New investment funds for SMEs, adopting new technologies, and public-private partnerships are the ingredients of Denmark’s recipe for boosting the EU’s life sciences, according to the Danish Life Science Council.
To boost Europe’s global competitiveness, the European Commission is preparing a proposal for a European Life Sciences Strategy to be launched later this year.
Denmark’s government recently submitted its input for the Strategy based on a report from the Danish Life Science Council.
“Europe needs to step up its game,” said the Danish Minister for Higher Education and Science, Christina Egelund (Liberal Alliance/EPP), in a press statement following the report launch.
“As the Life Science Council recommends, we must become even better at utilising the opportunities in areas such as artificial intelligence and quantum technology, where Danish researchers are already far ahead. This is an important agenda that we must prioritise in Denmark and the EU,” she added.
Now is the time
The Danish Life Science Council is made up of stakeholders from both the country’s life science industry and representatives from public bodies such as the Danish Medicines Agency, Rigshospitalet, and patient associations.
One of the Council members, Ida Sofie Jensen, the Director General of LIF (Danish Association of the Pharmaceutical Industry), told Euractiv that she considers Europe now needs to regain its global position in the life science sector.
“Otherwise, we will end up as the losers when it comes to future health innovation.”
“In the best-case scenario,” she remarked, “the EU must ensure Europe’s patients have access to first-class prevention and treatment and be ready to embrace new technologies in personalised medicine, advanced therapies and AI-powered digital solutions to put Europe back at the forefront of innovative medicine and research. It’s going to be a long haul, but I hope we can achieve an EU life science strategy as soon as possible. The EU needs it.”
A larger growth layer
As the strategy is being developed, its scope and exactly which sectors will be targeted are not yet known.
However, according to the report, the Danish Life Science Council wants to achieve “a vibrant and innovative industrial landscape characterised by innovation-friendly regulation, high productivity, investment and a strong focus on public-private partnerships to accelerate the uptake of new technologies in healthcare.”
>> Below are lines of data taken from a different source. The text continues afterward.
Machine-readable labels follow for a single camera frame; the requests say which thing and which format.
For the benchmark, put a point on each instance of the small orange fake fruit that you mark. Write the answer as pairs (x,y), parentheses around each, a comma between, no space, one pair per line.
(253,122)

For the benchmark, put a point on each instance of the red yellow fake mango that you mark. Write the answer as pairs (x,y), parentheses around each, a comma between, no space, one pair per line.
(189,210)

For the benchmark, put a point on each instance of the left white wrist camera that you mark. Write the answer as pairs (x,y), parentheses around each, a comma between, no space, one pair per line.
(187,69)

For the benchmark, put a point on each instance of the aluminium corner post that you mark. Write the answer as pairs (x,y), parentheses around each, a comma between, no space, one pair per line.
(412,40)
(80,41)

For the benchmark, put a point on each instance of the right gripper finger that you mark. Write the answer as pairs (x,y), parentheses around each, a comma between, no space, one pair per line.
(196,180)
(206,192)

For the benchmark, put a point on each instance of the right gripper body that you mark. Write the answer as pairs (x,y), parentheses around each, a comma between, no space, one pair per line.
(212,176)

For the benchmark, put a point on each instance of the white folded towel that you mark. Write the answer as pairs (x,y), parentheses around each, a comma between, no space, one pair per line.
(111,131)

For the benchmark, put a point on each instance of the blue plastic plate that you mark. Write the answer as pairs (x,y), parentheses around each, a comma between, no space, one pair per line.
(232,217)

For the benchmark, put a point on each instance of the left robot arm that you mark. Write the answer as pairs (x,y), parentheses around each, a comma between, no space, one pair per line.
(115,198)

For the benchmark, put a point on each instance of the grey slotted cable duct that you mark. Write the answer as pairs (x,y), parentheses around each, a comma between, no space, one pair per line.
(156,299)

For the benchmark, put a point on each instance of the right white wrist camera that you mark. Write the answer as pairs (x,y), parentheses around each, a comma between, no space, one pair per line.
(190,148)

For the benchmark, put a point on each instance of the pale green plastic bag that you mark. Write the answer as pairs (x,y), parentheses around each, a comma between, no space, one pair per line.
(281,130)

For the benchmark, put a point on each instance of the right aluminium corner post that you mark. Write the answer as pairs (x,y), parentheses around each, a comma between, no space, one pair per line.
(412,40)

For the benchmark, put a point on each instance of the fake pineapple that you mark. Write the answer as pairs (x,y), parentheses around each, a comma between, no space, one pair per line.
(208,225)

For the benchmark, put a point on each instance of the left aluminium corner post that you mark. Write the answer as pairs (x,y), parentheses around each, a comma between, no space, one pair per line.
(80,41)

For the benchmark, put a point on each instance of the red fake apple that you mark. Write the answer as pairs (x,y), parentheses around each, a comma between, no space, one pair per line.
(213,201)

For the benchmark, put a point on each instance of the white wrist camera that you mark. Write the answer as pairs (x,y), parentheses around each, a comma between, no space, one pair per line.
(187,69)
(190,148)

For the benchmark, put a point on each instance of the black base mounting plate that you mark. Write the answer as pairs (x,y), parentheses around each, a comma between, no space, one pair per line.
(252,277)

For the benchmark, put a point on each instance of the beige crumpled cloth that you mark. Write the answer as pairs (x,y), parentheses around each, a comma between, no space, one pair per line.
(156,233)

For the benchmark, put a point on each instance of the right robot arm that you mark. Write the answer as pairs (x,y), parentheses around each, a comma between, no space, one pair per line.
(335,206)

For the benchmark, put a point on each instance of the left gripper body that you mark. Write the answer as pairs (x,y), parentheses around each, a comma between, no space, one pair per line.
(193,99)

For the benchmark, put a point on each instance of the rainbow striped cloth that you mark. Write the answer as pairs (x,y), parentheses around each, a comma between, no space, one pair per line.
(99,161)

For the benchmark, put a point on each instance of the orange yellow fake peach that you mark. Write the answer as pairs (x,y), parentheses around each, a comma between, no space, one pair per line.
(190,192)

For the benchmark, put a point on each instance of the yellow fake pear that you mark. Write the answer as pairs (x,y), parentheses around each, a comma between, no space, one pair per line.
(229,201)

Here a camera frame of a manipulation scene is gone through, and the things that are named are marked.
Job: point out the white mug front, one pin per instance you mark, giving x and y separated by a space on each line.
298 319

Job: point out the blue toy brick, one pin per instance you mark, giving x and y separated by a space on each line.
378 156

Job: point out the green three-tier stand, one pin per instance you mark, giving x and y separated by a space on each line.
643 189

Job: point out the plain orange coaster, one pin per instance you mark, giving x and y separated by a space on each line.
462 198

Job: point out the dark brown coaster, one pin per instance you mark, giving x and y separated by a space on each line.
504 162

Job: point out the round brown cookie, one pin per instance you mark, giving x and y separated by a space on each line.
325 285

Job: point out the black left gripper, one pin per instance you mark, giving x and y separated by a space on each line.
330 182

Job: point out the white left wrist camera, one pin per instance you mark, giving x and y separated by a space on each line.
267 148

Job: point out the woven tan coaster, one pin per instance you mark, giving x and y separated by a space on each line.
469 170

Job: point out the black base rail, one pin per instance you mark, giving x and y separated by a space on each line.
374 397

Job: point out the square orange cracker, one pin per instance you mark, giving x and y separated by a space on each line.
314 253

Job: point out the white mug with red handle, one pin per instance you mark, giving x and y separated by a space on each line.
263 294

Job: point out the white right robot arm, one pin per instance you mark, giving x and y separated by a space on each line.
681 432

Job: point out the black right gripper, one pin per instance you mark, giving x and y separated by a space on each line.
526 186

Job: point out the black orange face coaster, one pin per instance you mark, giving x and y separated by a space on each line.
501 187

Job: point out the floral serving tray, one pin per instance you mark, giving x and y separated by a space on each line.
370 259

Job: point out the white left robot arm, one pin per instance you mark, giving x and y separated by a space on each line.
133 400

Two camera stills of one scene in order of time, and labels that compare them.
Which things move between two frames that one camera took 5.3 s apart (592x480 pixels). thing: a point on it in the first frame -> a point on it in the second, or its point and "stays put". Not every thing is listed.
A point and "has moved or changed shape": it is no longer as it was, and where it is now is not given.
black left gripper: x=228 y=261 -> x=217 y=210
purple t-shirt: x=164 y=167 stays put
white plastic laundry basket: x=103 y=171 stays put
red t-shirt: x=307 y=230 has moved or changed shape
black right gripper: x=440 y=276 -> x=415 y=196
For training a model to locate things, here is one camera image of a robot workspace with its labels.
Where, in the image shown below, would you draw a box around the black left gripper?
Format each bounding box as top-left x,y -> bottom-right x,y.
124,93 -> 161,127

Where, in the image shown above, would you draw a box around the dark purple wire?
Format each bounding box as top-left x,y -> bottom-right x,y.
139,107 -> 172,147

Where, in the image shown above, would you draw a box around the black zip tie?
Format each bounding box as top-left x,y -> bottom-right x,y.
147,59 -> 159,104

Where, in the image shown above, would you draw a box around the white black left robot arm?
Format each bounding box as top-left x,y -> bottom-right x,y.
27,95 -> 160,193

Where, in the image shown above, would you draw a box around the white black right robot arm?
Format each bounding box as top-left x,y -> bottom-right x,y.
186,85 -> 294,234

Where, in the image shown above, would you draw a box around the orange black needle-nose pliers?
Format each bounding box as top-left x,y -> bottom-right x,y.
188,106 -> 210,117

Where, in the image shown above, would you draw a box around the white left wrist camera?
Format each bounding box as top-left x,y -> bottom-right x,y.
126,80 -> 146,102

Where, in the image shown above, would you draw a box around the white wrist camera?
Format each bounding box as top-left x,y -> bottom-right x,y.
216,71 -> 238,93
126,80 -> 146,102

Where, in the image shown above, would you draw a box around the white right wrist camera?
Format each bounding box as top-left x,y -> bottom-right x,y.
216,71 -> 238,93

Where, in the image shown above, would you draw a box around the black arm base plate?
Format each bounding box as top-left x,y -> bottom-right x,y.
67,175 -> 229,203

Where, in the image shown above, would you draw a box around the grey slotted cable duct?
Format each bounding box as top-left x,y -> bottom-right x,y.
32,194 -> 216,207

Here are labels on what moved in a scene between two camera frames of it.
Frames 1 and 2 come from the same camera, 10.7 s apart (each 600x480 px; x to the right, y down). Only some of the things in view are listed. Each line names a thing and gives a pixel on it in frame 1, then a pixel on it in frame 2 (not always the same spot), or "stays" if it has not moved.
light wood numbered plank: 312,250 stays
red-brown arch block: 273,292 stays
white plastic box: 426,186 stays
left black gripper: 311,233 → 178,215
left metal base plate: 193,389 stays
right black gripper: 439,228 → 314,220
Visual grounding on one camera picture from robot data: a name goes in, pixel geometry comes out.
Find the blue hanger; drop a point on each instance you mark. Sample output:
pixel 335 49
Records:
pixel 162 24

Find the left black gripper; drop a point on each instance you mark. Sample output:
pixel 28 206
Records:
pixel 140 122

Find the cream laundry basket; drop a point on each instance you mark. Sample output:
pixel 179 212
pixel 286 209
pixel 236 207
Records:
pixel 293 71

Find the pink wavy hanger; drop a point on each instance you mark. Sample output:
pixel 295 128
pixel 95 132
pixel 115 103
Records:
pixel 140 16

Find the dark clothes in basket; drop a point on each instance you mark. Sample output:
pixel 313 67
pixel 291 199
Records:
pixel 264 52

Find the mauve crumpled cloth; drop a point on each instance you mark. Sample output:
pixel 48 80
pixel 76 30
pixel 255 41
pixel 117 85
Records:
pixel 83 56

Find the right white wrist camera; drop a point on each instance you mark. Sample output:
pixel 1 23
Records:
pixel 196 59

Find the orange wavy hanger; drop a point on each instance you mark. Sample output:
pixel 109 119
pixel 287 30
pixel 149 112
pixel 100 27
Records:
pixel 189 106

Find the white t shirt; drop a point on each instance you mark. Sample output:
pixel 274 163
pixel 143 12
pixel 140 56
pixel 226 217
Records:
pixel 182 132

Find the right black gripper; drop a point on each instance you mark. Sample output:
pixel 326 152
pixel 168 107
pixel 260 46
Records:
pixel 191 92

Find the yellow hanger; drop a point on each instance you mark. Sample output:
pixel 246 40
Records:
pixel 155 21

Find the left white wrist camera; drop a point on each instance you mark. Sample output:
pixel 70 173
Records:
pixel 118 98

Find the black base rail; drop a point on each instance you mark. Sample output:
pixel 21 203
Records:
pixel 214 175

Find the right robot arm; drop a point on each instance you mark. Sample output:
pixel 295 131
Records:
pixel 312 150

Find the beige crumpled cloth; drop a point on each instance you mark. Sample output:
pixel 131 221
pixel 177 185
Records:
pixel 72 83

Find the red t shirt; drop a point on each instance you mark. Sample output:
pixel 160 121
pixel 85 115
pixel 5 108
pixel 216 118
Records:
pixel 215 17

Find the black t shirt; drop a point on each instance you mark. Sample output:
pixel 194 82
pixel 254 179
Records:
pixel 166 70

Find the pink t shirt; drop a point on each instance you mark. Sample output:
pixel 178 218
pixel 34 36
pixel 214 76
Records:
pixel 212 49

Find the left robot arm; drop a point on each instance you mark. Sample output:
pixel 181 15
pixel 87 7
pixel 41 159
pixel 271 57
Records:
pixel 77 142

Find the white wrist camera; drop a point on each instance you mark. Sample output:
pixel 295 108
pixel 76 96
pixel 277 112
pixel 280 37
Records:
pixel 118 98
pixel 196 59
Reaching that point calls for a larger growth layer, which means easier access to venture capital for small and medium-sized companies.
Investment funding
The report also suggests that the EU should analyse possible models for establishing a European Life Science Investment Fund through the European Investment Fund, EIF, and new European late venture funds to address the needs of scaling companies.
Additionally, it proposes that the European Investment Bank (EIB) should enable direct equity investment in strategic sectors such as AI, MedTech, and life sciences/bio-medicine and that the EU should invest more funding into life sciences research through the Horizon Europe research programme.
A key point is facilitating clinical testing by creating a multi-country clinical trial ecosystem and establishing a dedicated European Life Sciences Council.
Citizens’ voices
Commenting on the Commission’s open call for evidence, stakeholders and EU citizens weighed in to “further develop and fine-tune this initiative.” Non-EU players have also commented.
The United States NGO ‘RareGen Youth Network’ said it hopes the EU Commission will explicitly include equity safeguards, targeted incentives for orphan drug innovation, and streamlined pathways for rare and neglected disease R&D.
Another reply comes from the Italian company Curio Bio, which develops technology for complex cell biology.
It urges the EU to adopt emerging technologies like artificial intelligence, big data, and quantum computing, which are considered essential for positioning Europe at the forefront of global medical research.
Doctor Peiter R. Roelfsema, a researcher and former director of the Netherlands Institute for Neuroscience in Amsterdam (2007-2023), as well as the owner of the start-up company Phoshenix, asserts that the strategy must reform EU funding mechanisms that, according to Roelfsema, create a divide between outstanding basic research and applied research.
While the European Life Sciences Strategy is to be launched later this year, interested parties can now have their say through a call for evidence until 17 April.